И потом: кто измерил в тщеславном всю глубину скромности его! Я добр и сострадателен к нему, ибо скромен он.
Он хочет, чтобы вы научили его вере в себя; он питается взглядами вашими, он алчно поедает похвалу из ваших рук.
И лжи вашей верит он, когда вы лжете о нем нечто приятное: ибо в сокровенных глубинах тайно вздыхает сердце его: «Что я такое!».
И если истинная добродетель есть та, что не знает о себе самой, то вот она: тщеславный не знает о скромности своей!
А вот моя третья человеческая мудрость: я не допускаю, чтобы из-за вашей трусости мне стал противен вид злых.
Я счастлив при виде чудес, порождаемых знойным солнцем, — тигров, пальм и гремучих змей.
Есть и среди людей прекрасные порождения знойного солнца, и у злых есть много такого, что достойно восхищения.

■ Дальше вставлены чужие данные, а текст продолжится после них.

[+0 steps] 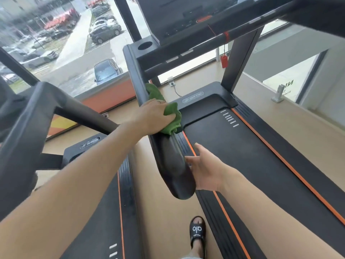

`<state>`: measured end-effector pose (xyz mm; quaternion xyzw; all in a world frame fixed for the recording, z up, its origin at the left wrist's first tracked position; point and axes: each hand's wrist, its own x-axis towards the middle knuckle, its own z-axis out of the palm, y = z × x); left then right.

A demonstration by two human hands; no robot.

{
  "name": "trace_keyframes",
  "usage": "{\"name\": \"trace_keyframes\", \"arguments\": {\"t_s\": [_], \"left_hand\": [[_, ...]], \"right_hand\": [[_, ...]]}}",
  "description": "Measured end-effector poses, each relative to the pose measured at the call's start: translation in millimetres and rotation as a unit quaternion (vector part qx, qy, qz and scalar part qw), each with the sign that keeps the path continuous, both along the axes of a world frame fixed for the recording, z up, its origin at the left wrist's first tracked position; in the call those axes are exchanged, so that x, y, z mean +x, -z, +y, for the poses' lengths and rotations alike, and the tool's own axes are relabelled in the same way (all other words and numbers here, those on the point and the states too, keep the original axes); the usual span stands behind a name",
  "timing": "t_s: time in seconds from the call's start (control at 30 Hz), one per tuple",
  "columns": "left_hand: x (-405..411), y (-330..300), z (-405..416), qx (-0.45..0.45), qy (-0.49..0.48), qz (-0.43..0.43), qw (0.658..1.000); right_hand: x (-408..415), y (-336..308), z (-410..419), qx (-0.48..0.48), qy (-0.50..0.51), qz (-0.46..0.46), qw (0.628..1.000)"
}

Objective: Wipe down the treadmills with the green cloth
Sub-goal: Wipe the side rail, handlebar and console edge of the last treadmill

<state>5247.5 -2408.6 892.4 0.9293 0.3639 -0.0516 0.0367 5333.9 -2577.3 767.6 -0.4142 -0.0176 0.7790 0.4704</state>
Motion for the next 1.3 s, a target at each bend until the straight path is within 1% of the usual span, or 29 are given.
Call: {"name": "trace_keyframes", "arguments": {"t_s": [0.07, 0.1, 0.17, 0.2, 0.23, 0.3, 0.37, 0.43, 0.47, 0.53, 0.6, 0.7, 0.77, 0.83, 0.9, 0.97, 1.03, 1.07, 1.13, 1.17, 1.23, 1.3], "left_hand": [[-22.0, 18.4, -27.6, -0.027, 0.010, -0.123, 0.992], [-33.4, 26.2, -49.2, -0.045, 0.017, -0.190, 0.981], [-57.1, 38.2, -95.5, -0.078, 0.018, -0.319, 0.944], [-67.5, 47.2, -114.2, -0.090, 0.018, -0.367, 0.925], [-74.1, 55.7, -126.2, -0.096, 0.022, -0.402, 0.910], [-72.4, 63.0, -119.4, -0.119, 0.017, -0.454, 0.883], [-56.3, 64.0, -86.5, -0.197, -0.029, -0.506, 0.839], [-39.0, 52.1, -47.8, -0.265, -0.102, -0.542, 0.791], [-32.3, 46.2, -32.7, -0.283, -0.134, -0.552, 0.773], [-23.1, 39.6, -12.0, -0.285, -0.177, -0.553, 0.762], [-21.3, 38.4, -7.5, -0.303, -0.234, -0.542, 0.748], [-41.5, 45.4, -42.3, -0.364, -0.325, -0.524, 0.698], [-62.8, 56.2, -90.9, -0.394, -0.338, -0.538, 0.664], [-69.5, 60.0, -129.1, -0.427, -0.356, -0.554, 0.620], [-67.3, 59.0, -135.5, -0.454, -0.372, -0.559, 0.585], [-61.1, 55.5, -111.7, -0.474, -0.381, -0.564, 0.558], [-53.4, 55.7, -76.9, -0.488, -0.384, -0.571, 0.537], [-48.9, 55.9, -61.3, -0.497, -0.388, -0.576, 0.520], [-38.5, 65.9, -27.4, -0.528, -0.400, -0.585, 0.468], [-34.8, 72.7, -11.1, -0.545, -0.408, -0.577, 0.450], [-26.7, 81.6, 25.6, -0.575, -0.429, -0.545, 0.434], [-20.6, 87.7, 57.9, -0.580, -0.449, -0.523, 0.435]], "right_hand": [[-0.2, -9.8, 5.9, 0.009, 0.008, -0.015, 1.000], [-0.2, -14.3, 10.3, 0.026, 0.008, -0.023, 0.999], [-3.4, -23.9, 17.8, 0.063, 0.005, -0.034, 0.997], [-4.9, -23.0, 21.2, 0.064, 0.007, -0.044, 0.997], [-4.7, -20.8, 23.8, 0.063, 0.005, -0.055, 0.996], [-4.5, -17.5, 32.4, 0.066, 0.023, -0.081, 0.994], [-7.4, -20.3, 49.4, 0.091, 0.041, -0.118, 0.988], [-13.3, -32.0, 67.0, 0.101, 0.061, -0.175, 0.977], [-15.1, -35.0, 76.6, 0.090, 0.066, -0.189, 0.976], [-14.0, -43.7, 86.0, 0.042, 0.071, -0.214, 0.973], [-9.7, -46.1, 87.5, 0.003, 0.050, -0.239, 0.970], [-7.4, -50.6, 75.7, 0.021, 0.013, -0.271, 0.962], [-7.7, -54.8, 75.4, 0.040, -0.005, -0.292, 0.955], [-9.6, -62.8, 84.5, 0.057, -0.030, -0.352, 0.934], [-11.5, -69.4, 97.3, 0.087, -0.053, -0.401, 0.911], [-8.8, -75.9, 109.9, 0.094, -0.081, -0.402, 0.907], [2.8, -76.4, 121.7, 0.095, -0.089, -0.372, 0.919], [10.6, -74.5, 126.2, 0.092, -0.082, -0.350, 0.929], [22.8, -66.2, 138.6, 0.083, -0.068, -0.316, 0.943], [24.4, -61.9, 145.3, 0.084, -0.070, -0.306, 0.946], [21.6, -59.0, 166.1, 0.095, -0.076, -0.316, 0.941], [18.5, -61.5, 183.4, 0.102, -0.064, -0.332, 0.936]]}}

И подобно тому, как мудрейших ваших нашел я не такими уж мудрыми, так же и зло ваше оказалось ничтожным по сравнению с молвой о нем.

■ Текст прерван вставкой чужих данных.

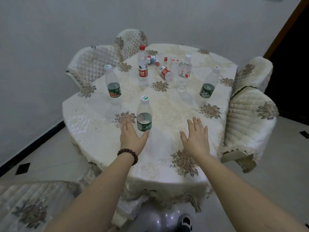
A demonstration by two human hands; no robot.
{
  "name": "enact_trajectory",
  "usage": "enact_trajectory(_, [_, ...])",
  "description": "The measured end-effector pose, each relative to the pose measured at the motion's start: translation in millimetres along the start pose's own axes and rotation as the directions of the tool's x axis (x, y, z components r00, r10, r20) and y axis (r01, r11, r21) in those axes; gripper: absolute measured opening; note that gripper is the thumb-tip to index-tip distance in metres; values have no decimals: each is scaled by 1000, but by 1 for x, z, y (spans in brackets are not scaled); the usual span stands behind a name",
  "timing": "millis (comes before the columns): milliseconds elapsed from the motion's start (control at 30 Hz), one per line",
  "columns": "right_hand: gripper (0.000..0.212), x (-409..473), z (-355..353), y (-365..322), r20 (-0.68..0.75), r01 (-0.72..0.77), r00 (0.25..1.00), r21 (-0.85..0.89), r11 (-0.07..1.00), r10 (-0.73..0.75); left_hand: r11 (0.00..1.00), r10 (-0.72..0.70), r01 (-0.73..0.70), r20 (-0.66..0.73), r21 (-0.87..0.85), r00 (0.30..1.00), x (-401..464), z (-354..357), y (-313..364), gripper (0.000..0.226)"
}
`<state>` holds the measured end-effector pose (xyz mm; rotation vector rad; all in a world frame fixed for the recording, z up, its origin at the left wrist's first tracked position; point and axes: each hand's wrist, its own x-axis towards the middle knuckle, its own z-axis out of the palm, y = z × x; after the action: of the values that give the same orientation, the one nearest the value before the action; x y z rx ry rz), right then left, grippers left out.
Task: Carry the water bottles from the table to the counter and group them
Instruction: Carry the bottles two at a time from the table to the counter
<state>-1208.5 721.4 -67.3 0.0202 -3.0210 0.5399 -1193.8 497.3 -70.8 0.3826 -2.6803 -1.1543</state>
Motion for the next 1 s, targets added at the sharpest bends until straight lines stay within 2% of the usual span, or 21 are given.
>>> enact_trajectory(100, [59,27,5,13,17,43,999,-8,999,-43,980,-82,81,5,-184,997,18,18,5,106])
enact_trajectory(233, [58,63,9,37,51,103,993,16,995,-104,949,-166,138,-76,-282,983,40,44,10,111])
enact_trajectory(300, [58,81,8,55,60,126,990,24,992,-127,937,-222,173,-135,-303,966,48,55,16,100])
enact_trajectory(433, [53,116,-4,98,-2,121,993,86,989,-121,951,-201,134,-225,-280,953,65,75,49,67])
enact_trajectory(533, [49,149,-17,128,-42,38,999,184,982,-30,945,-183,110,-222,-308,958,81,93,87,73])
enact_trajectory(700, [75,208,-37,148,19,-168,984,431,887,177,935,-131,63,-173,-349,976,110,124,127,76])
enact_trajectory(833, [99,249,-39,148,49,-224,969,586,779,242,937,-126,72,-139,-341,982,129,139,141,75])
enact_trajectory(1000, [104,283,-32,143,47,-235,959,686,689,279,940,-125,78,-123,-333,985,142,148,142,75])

И часто спрашивал я, качая головой: «К чему еще греметь, вы, гремучие змеи?»
Поистине, и у зла тоже есть будущее! И самый знойный Юг еще не открылся человеку.
Сколь многое называется теперь наихудшим злом, хотя шириной всего-то в двенадцать футов и длиной в три месяца! [14] Но некогда придут в мир великие драконы.
Чтобы Сверхчеловек не был лишен дракона своего — Сверхдракона, надо, чтобы горячее солнце еще долго пылало над девственным лесом!
14
По мнению Г. Наумана, выражение «12 футов» относится скорее всего к какому-то древнему устаревшему законоположению, а заключение в тюрьму сроком на три месяца, согласно действовавшему германскому праву, являлось максимальной мерой наказания, к которой мог приговорить суд старшин, рассматривающий относительно мелкие проступки, тогда как в случае более тяжкого преступления дело передавалось в суд присяжных. (Naumann G. Zaratustra — Kommentar II. — Leipzig, Verlag von H. Haessel, 1899. S. 165.)